Typically with a 30Gb index, thats 60Gb with replication. This means a minimum configuration of 60/6.4 JVMs or ~9.4 or rounded up, 10 × 8GB heap JVMs. A 64GB box should be able to host 7 × 8GB JVMs. So we’d need 2 boxes at a minimum to hold this grid. We’d add one more box with an additional 7 × 8GB JVMs to provide redundancy in the case of a box failing. Remember, you need enough capacity to handle a single box failure as a minimum. If we’re running heaps at 80% and just using 2 boxes then losing one box would likely result in out of memory exceptions on the survivors as the grid tries to recover. So, I’d run 3 boxes so that even if we lose a box, we would be left with the system running at healthy heap level.

WXS is cheaper to license in these scenarios on boxes with more memory as it’s the total number of CPU cores that determines price not memory so buy boxes with more memory.

The partition count is usually 5x the number of JVMs used in a ‘normal’ system after rounding up to the next highest prime number.

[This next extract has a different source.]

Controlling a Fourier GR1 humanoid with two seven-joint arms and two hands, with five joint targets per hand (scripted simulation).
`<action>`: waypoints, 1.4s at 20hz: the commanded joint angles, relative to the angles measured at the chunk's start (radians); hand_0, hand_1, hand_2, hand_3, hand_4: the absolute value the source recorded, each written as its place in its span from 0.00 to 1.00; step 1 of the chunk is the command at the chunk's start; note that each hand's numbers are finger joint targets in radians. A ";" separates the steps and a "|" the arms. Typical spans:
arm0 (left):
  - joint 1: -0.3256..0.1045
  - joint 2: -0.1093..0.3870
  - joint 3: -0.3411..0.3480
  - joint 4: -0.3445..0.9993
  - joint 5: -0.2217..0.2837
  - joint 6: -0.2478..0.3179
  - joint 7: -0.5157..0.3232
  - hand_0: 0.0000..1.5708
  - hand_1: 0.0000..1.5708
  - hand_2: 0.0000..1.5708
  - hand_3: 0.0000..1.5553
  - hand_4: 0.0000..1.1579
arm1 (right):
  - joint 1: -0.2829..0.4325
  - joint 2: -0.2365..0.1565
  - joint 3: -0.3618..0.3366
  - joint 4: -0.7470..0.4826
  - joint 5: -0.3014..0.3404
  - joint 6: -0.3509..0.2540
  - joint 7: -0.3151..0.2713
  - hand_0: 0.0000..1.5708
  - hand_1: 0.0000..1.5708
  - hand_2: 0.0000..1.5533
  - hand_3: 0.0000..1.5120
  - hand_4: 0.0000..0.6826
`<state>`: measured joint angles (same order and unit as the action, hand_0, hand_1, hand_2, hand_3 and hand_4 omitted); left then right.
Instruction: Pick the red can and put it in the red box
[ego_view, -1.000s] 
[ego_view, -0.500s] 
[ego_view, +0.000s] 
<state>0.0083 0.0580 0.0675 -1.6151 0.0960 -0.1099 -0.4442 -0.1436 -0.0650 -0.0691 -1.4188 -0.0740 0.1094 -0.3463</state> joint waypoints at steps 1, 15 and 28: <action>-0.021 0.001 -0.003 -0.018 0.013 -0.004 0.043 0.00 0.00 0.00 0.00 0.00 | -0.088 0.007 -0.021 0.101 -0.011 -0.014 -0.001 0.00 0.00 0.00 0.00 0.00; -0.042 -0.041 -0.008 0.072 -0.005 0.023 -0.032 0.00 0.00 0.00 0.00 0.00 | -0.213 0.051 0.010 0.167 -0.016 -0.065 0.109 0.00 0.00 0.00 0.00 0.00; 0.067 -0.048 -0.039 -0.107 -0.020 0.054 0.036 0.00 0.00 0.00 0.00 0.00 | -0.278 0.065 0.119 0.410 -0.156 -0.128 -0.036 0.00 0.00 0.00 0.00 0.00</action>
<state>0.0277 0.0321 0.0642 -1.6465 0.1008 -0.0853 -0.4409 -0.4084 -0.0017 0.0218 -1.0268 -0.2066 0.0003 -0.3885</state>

So, 4 JVMs would result in 20 partitions which isn’t prime so 23 would be the partition count.

Command line to start WXS grid container

Example command line to start a WXS grid container would be:

startOgServer.sh server01 -objectgridFile xml/objectgrid.xml -deploymentPolicyFile xml/deployment.xml -jvmArgs -d64 -Xmx8G -Dcom.sun.management.jmxremote -verbose:gc -cp jars/wxsutils-1.3-SNAPSHOT.jar:jars/wxslucene-1.0-SNAPSHOT.jar

Command line for the client JVMs

The wxslucene plugin uses JMX to expose statistics metrics. This means it expects an MBeanServer to be started. The command line argument “-Dcom.sun.management.jmxremote” should start a JMX MBeanServer in a JVM. It must be specified on any JVMs using the wxslucene plugin.

You can attach to a client JVM using jconsole to easily see the MBeans for metrics.